Work to complete: State the count of lines below featuring the word "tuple", and write nothing further.

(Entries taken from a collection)
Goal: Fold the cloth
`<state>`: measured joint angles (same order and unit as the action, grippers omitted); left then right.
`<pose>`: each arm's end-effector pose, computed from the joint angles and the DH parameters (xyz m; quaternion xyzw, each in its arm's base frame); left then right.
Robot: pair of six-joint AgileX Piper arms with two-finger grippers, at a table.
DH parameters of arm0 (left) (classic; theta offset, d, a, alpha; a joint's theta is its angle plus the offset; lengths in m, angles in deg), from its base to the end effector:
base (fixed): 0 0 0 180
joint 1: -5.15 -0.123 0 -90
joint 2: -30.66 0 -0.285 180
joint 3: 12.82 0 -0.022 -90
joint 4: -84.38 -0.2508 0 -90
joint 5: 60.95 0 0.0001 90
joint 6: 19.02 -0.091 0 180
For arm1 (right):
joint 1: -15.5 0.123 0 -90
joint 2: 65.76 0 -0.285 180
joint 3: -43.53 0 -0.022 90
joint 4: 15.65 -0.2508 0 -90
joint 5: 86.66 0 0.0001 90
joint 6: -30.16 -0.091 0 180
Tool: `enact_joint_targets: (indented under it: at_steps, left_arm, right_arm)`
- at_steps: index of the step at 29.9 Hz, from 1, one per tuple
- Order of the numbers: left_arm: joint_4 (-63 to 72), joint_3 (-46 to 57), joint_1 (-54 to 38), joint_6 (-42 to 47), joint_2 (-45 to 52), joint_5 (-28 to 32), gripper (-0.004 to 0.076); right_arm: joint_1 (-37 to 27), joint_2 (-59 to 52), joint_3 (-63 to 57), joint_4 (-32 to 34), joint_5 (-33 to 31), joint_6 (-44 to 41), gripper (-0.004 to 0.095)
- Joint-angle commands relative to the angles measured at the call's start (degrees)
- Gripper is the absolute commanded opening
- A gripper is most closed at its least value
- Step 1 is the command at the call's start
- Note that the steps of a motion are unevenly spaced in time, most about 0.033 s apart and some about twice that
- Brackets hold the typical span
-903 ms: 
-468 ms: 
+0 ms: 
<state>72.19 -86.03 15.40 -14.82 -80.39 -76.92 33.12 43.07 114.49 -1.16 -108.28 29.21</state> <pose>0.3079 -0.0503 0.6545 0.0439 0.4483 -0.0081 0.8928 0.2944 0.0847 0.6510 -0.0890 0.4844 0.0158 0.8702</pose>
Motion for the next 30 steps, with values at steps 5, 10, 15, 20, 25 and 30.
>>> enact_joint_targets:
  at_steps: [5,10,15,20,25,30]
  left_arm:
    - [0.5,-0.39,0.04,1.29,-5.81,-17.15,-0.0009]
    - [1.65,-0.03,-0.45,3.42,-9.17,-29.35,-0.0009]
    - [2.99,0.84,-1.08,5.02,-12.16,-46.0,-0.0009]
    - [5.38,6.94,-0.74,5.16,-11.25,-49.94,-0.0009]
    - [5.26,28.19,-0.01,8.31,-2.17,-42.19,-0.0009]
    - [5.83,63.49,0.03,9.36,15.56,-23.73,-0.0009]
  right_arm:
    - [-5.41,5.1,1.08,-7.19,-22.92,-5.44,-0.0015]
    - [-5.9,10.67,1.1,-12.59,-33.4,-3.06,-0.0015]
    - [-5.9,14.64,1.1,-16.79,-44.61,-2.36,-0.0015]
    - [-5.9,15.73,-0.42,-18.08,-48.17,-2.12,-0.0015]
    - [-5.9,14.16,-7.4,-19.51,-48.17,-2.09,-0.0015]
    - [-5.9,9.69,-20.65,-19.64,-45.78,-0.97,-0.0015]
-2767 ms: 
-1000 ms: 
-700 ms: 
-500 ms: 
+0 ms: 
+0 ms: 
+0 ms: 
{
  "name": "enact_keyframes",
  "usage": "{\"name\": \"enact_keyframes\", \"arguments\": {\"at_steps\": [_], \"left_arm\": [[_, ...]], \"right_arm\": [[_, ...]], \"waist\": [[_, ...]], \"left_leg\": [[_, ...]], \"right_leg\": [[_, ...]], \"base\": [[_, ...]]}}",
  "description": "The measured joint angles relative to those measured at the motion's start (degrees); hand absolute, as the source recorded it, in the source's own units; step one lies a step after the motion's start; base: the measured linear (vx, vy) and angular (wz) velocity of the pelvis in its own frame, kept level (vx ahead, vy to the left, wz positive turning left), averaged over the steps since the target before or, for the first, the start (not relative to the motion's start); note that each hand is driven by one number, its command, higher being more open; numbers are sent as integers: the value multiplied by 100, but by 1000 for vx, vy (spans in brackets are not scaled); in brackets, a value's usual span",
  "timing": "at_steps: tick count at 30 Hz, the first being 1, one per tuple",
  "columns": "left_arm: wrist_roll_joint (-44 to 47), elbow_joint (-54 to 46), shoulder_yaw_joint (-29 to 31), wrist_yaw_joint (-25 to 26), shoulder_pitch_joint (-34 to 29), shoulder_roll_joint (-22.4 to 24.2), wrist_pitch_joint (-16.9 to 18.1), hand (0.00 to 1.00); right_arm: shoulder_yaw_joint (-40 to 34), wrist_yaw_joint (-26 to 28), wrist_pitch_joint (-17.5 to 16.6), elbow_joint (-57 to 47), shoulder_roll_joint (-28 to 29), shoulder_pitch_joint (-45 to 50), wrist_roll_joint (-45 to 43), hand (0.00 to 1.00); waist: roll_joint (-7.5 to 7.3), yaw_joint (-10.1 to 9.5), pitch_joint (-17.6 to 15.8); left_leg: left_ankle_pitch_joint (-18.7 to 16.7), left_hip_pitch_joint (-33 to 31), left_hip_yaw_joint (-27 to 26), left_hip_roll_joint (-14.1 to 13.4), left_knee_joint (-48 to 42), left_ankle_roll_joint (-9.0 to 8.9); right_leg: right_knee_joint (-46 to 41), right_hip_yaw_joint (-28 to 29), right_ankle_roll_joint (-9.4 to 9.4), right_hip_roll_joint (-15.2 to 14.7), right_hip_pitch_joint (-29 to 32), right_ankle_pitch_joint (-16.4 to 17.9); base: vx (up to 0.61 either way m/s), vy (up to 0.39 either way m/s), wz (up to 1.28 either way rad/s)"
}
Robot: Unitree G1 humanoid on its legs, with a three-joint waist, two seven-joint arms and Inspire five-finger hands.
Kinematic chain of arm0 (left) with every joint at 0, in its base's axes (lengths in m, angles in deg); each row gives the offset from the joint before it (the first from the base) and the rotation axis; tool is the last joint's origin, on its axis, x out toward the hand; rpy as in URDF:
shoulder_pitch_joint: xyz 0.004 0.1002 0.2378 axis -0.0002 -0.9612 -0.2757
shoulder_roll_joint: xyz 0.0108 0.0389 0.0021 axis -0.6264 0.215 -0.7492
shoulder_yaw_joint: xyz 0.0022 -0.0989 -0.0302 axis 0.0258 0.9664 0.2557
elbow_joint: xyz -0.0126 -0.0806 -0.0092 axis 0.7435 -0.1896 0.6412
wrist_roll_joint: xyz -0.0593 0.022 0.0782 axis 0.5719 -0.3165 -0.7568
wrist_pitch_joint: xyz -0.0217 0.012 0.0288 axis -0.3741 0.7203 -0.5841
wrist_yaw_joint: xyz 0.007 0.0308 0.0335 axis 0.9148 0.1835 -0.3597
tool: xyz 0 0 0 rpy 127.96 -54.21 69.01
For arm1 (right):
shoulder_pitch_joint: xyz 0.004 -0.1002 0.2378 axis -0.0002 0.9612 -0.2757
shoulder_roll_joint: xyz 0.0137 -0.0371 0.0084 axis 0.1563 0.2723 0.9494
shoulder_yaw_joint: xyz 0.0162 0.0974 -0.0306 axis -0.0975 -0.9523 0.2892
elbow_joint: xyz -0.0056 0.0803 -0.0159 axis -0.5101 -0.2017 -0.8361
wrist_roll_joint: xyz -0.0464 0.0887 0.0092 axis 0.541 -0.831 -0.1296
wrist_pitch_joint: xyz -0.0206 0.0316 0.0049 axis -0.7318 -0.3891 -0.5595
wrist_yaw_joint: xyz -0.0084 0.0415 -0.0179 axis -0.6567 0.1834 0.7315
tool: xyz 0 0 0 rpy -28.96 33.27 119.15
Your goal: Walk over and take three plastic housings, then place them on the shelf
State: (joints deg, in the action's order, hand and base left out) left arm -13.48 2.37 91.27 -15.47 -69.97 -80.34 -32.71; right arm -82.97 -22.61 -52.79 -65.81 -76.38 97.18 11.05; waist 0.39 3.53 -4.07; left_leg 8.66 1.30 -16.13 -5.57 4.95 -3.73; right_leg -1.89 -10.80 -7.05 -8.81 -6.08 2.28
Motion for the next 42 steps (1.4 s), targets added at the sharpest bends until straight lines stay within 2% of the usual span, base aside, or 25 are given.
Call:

Task result: 2